Obviously any outcome is possible but we are less concerned by a flat curve than an inverted curve. With history as a guide, the curve isn’t inverted until it is inverted. We wouldn’t rely solely on the slope of the yield curve but it has proven to be very important in past cycles.

West Texas Intermediate Crude has come on like gangbusters over the last two months rising from $58 up to $68. The energy sector of the equity market have been slow to catch on but over the last three weeks the larger energy sector funds are up better than 10%. The energy sector’s volatility is very difficult to manage because of how volatile the underlying commodity is, but having no exposure is a big bet, especially if as it appears, the rest of the market is rolling over and energy is just starting a long run of outperformance.

ETF News

A mass closure that seemed to be months in the making, Barclays finally shuttered its suite of commodity ETNs. Barron’s provided a a through recap but the short version of the story is that the terms of the notes were unfavorable to the bank, they were flawed from the bank’s perspective. Many of the old ETNs have been replaced by new ETNs with terms that provide more flexibility to the bank.

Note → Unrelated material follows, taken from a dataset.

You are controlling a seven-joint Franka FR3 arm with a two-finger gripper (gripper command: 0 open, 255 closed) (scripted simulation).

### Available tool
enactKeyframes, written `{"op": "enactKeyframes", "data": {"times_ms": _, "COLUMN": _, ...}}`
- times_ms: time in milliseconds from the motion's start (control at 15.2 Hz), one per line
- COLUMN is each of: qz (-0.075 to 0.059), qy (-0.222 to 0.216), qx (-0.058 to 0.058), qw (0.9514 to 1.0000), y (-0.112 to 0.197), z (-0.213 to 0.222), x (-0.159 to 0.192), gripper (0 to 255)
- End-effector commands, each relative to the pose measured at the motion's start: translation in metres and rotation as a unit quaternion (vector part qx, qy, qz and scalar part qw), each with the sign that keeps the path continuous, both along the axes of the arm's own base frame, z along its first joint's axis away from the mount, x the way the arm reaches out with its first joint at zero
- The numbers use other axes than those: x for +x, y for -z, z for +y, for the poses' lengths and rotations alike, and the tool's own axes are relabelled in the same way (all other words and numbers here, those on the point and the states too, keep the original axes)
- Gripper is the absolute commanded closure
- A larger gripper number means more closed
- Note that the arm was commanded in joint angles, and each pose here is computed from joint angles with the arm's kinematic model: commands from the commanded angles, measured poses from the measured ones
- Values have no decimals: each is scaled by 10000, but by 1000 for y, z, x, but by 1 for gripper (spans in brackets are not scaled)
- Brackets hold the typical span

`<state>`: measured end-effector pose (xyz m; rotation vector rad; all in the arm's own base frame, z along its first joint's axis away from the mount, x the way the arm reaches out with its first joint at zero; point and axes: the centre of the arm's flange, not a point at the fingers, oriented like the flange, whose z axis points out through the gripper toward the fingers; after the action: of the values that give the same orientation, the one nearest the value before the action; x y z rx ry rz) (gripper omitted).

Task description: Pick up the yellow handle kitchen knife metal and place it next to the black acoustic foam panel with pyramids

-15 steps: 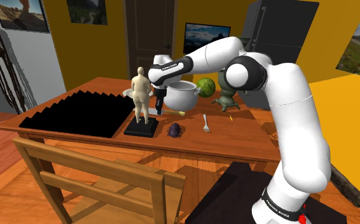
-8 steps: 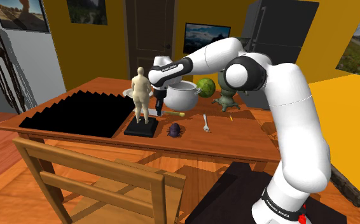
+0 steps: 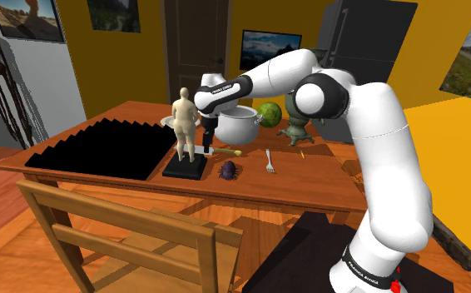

One reason for Barclays’ decision to close dozens of its ETNs is that many of them lacked a feature that most ETNs launched after the crisis possess—the call-back feature.

Interesting Reads

Ever wonder where 420 came from? The San Francisco Chronicle has the story dating back to San Rafael High in 1971.

The code was a way for the boys, who nicknamed themselves the Waldos after a wall where they sat cracking jokes between classes, to talk about cannabis without adults knowing what they were up to. They whispered, “420 Louis” to each other in the halls, and met at the statue of Louis Pasteur in front of the school. Their quest for the pot patch ended without success, but the code took on a life of its own and — thanks to the teens, their friends and even the Grateful Dead — spread around the globe in the decades after.


The Boston Marathon ran last Monday and the runner up in the women’s division was a nurse from Arizona competing in only her second marathon. Hopefully this isn’t another Rosie Ruiz situation.

At first glance, Sellers seemed to have a low profile on social media (although there does appear to be a country music singer by the same name), and Google searches of her name turned up little to nothing. She was not identified in many photos moved by wire services on Monday, and several breaking stories mentioned her just once — to note that she finished second.